The nuclear power sector is betting its long-term profitability on a new generation of reactors. Reactors small enough to transport, use alternative cooling methods and have lower pressure than traditional plants.
Supporters of this technology are certain that politicians and public opinion lack confidence because they are poorly informed. Worse: because they are still stuck in plants that bear little or no resemblance to new generation nuclear power, a nuclear power plant that generally uses substances such as molten salt and lead, or gases such as helium, to avoid overheating of the core.
No company employing these technologies has won a construction license in the world. Why?
New generation nuclear: the appetite is strong
Proponents of micro-plants have been pushing for almost a decade on the "ecological" characteristics of new nuclear power: a technology that does not involve emissions can favor the ecological transition towards the zero emissions objective. Based on these considerations, the US Department of Energy is asking Congress for up to $4 billion over seven years for the development of advanced reactors. Among the beneficiaries there would be companies such as Terra Power, a startup founded by Bill Gates; X-energy, which designs a gas-cooled high-temperature reactor; and Kairos Power , which aims to build a salt-cooled test reactor from 35 megawatts. Potential? So many. Interests? As many.
So what's wrong?
With the accidents of Three Mile Island, Chernobyl e Fukushima Daiichi still fresh in everyone's minds, these new mini power plants still face strong and determined opposition. Environmental groups say mini nuclear power plants, with its capacity of 1,5 MW or less, are about 0,1% the size of a conventional power plant, and still produce enough radioactive material to pose contamination risks. Adding more facilities, especially small ones, will only increase entropy and the amount of hazardous waste that no one knows what to do with.
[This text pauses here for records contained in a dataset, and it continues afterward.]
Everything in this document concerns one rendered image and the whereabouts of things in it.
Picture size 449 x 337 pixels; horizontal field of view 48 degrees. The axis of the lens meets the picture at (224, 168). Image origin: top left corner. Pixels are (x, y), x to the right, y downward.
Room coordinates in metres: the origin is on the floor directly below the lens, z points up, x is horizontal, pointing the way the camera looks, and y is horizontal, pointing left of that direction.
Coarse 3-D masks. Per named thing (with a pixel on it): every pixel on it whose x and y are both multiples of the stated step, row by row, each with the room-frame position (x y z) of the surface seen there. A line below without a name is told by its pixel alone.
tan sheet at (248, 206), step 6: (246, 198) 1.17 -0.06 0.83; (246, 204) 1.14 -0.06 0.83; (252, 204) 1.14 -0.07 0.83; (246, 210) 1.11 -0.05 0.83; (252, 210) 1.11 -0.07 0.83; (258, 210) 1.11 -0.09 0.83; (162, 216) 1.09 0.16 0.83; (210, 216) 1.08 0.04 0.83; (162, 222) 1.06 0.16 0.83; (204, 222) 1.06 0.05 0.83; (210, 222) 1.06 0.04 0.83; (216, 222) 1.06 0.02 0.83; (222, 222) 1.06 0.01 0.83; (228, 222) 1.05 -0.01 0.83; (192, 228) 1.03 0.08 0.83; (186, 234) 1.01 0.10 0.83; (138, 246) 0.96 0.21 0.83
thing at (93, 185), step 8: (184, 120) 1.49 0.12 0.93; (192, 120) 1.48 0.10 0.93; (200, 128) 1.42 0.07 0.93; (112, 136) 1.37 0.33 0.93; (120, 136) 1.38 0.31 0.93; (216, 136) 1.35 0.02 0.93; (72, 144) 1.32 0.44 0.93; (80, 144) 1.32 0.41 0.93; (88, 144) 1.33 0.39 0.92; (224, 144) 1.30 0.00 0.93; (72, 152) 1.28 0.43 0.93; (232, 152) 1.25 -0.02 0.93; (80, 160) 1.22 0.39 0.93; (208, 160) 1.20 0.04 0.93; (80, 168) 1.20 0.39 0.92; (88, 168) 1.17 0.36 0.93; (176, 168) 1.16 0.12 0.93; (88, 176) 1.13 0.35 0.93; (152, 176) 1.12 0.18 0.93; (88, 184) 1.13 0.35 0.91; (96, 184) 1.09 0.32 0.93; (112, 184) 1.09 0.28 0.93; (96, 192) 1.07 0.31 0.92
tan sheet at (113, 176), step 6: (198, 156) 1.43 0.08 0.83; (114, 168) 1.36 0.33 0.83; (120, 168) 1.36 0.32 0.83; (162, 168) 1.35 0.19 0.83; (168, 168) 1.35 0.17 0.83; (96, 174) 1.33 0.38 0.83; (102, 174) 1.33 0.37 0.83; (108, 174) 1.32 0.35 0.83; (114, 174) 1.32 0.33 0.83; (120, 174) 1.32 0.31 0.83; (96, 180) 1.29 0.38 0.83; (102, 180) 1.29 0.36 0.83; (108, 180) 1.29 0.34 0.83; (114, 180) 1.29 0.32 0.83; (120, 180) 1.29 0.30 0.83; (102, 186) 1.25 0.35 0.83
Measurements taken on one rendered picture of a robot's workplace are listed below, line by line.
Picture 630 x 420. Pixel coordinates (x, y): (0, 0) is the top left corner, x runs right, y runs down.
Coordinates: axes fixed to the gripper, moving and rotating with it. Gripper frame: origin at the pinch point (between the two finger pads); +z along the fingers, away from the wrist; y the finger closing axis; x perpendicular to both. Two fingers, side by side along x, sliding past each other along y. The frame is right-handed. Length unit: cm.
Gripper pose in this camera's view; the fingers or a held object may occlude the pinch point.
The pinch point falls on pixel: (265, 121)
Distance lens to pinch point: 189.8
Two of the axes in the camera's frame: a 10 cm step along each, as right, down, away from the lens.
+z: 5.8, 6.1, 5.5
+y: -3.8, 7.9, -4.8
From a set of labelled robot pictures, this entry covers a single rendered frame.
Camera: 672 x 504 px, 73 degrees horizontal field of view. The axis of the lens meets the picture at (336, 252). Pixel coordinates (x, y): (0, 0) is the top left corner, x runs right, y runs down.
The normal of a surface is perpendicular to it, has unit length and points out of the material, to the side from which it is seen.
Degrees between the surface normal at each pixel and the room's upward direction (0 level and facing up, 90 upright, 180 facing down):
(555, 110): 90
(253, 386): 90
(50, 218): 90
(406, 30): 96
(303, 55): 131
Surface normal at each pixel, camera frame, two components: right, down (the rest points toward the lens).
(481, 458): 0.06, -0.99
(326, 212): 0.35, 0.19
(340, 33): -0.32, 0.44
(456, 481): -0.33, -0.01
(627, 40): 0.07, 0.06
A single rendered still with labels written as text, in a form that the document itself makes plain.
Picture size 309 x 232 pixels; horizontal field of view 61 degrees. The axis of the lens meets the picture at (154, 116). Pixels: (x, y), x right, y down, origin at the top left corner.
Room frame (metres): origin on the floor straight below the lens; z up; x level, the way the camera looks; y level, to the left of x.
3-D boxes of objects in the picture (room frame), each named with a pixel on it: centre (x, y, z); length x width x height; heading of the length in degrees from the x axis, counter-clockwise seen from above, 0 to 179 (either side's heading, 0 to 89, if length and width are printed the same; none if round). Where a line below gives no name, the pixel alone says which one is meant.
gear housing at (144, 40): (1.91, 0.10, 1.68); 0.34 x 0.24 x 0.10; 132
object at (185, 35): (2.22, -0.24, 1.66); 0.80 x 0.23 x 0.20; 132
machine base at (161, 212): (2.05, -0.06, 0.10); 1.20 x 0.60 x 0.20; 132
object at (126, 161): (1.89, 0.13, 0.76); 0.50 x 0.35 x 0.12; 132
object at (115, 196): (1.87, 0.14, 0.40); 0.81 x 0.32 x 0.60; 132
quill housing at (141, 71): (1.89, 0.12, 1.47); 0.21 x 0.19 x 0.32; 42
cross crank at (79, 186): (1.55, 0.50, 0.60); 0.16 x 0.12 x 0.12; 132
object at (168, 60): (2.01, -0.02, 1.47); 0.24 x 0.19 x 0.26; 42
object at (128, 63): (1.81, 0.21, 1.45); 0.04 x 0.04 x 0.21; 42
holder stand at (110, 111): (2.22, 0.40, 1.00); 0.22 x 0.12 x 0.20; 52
Globally, more than 70 small modular reactors (with a total capacity of about 12 gigawatts) have been proposed or are under development in at least five countries, according to the International Atomic Energy Agency. The only one already built is a floating reactor in the Russian city of Pevek on the Arctic Ocean, which is used to power mining operations.
They are not needed
Gregory Jaczko, chairman of the US Nuclear Regulatory Commission from 2009 to 2012, says the lack of regulatory and 'social' dynamism around these new plants suggests it would be wrong to count on them as a way out of the climate crisis. “They're just not ready,” he says. “And when they might be ready, they won't be useful.” Is he right? Is that so?
The fact is that, guided by the many operators (dozens around the world) working on new projects, legislators are also "persuaded", both in the USA and in Europe (and in UK), to include nuclear power projects as part of strategies that will help facilitate the ecological transition.
Companies applaud this new trend (which does not yet take public opinion into account, or which takes into account the fact that it can soon be convinced with "strong" arguments such as the catastrophic alternative of the energy crisis). Almost all of them say that the new nuclear power plant is ready, and the slowness in approving the projects depends only on the poor preparation of commissioners and government bodies.
The next steps
The intentions, I reiterate from the trends I see, are to develop licensing frameworks for advanced reactors, and this is something that is likely to happen within the next 5 years. The regulations will likely change, and the green light will be given to the development of dozens of new projects. Advanced nuclear power is a possible reality in the coming years.
The fog of doubt, however, is still thick.